[Instructions to follow] For the data below, give again exactly the lines from the one containing "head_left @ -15" through the one containing "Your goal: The", both ends included, and no others.

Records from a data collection

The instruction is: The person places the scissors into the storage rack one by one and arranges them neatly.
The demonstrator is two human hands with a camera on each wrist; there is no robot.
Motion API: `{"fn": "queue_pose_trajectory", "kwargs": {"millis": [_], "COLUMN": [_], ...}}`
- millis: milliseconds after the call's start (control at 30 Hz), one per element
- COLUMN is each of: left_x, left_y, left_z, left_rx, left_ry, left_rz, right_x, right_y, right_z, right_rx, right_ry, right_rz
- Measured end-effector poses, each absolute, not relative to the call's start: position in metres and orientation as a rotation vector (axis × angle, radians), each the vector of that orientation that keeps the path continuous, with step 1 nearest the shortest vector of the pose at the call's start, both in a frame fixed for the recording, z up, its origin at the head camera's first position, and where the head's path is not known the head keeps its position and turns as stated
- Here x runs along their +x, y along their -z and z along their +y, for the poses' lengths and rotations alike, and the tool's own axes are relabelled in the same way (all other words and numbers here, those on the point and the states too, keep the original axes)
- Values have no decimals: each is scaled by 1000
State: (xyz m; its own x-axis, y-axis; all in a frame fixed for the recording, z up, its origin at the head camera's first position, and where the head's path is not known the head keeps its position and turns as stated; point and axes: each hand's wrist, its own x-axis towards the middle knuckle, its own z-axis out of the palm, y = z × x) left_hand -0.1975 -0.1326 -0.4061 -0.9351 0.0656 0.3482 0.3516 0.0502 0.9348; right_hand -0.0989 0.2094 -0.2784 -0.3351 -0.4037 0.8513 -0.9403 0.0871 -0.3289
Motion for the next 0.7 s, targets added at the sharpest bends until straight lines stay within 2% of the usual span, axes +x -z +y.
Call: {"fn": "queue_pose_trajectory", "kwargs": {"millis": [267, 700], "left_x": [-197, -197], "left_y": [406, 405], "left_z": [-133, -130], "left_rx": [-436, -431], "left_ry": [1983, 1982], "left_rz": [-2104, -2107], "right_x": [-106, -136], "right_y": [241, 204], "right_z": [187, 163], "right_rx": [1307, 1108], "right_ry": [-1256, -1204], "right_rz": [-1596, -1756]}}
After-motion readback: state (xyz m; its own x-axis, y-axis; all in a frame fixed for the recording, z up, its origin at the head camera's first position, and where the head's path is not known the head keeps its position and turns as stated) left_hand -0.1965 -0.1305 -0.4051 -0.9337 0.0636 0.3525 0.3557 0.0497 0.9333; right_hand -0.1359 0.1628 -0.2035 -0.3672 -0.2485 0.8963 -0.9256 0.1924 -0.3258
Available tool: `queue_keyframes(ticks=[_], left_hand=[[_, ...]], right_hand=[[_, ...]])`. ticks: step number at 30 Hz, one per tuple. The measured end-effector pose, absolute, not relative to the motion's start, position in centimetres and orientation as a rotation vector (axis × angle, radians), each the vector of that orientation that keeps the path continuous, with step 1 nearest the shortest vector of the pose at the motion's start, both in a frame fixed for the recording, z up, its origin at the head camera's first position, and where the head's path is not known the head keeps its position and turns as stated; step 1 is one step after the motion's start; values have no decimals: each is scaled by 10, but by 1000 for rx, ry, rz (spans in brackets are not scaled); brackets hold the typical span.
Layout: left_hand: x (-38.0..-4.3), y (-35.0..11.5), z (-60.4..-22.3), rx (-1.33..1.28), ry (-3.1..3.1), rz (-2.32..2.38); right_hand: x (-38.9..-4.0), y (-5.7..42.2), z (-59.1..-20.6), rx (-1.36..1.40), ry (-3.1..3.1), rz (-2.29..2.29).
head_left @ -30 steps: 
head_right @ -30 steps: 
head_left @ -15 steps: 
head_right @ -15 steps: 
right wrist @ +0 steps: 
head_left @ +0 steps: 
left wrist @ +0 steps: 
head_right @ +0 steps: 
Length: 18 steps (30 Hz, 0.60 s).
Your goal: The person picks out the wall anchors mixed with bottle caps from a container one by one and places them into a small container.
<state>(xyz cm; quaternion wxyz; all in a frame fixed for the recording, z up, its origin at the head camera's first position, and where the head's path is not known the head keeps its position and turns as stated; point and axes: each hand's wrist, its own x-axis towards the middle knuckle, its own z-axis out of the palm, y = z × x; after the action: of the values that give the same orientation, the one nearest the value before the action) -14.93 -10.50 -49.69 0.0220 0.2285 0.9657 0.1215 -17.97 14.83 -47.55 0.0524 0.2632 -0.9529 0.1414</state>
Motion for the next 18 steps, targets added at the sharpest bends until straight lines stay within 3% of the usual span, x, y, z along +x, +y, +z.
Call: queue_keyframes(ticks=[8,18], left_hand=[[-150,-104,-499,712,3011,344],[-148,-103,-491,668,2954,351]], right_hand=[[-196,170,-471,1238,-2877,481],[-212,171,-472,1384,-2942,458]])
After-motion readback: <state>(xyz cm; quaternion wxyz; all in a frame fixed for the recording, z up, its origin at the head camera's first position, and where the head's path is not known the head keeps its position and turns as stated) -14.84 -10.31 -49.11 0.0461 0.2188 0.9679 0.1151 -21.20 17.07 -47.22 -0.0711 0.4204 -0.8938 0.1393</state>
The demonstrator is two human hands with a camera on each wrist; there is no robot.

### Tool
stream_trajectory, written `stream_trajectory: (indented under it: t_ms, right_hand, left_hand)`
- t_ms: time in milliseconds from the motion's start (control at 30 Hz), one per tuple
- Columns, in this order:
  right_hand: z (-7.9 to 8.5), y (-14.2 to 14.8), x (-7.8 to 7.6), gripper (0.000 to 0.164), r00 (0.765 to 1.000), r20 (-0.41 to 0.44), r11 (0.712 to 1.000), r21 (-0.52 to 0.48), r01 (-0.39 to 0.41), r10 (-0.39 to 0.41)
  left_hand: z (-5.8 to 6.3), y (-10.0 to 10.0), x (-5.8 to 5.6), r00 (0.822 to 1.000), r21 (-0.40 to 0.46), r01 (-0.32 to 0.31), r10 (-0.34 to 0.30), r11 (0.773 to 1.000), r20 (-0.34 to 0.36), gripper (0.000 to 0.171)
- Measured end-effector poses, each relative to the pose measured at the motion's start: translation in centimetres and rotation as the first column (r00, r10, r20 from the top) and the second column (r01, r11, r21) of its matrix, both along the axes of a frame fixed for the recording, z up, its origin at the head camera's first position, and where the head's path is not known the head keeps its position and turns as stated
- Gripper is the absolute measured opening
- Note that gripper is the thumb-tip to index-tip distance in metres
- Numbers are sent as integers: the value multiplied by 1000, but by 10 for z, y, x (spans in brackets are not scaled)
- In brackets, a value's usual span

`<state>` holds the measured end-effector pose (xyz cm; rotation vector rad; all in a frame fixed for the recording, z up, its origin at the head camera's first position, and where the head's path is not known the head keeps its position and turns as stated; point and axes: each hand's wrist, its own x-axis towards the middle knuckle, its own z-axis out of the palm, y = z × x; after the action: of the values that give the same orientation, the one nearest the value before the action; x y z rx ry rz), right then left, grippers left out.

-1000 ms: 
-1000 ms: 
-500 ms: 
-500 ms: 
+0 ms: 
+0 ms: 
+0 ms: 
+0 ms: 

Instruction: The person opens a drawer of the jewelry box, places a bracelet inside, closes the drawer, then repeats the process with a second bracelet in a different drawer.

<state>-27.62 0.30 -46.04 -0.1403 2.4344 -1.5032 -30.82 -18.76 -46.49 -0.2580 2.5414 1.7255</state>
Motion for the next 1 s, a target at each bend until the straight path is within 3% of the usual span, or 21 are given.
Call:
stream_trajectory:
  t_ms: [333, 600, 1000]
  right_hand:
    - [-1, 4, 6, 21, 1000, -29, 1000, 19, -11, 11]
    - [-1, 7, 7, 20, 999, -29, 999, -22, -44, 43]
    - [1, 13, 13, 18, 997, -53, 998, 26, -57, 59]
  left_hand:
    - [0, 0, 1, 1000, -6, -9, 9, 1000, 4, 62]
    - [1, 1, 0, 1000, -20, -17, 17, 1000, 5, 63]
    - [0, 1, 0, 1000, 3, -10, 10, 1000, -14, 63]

[Written reply]
head_left @ -15 steps: 
head_right @ -15 steps: 
right wrist @ +0 steps: 
head_left @ +0 steps: 
left wrist @ +0 steps: 
head_right @ +0 steps: 
Length: 18 steps (30 Hz, 0.60 s).
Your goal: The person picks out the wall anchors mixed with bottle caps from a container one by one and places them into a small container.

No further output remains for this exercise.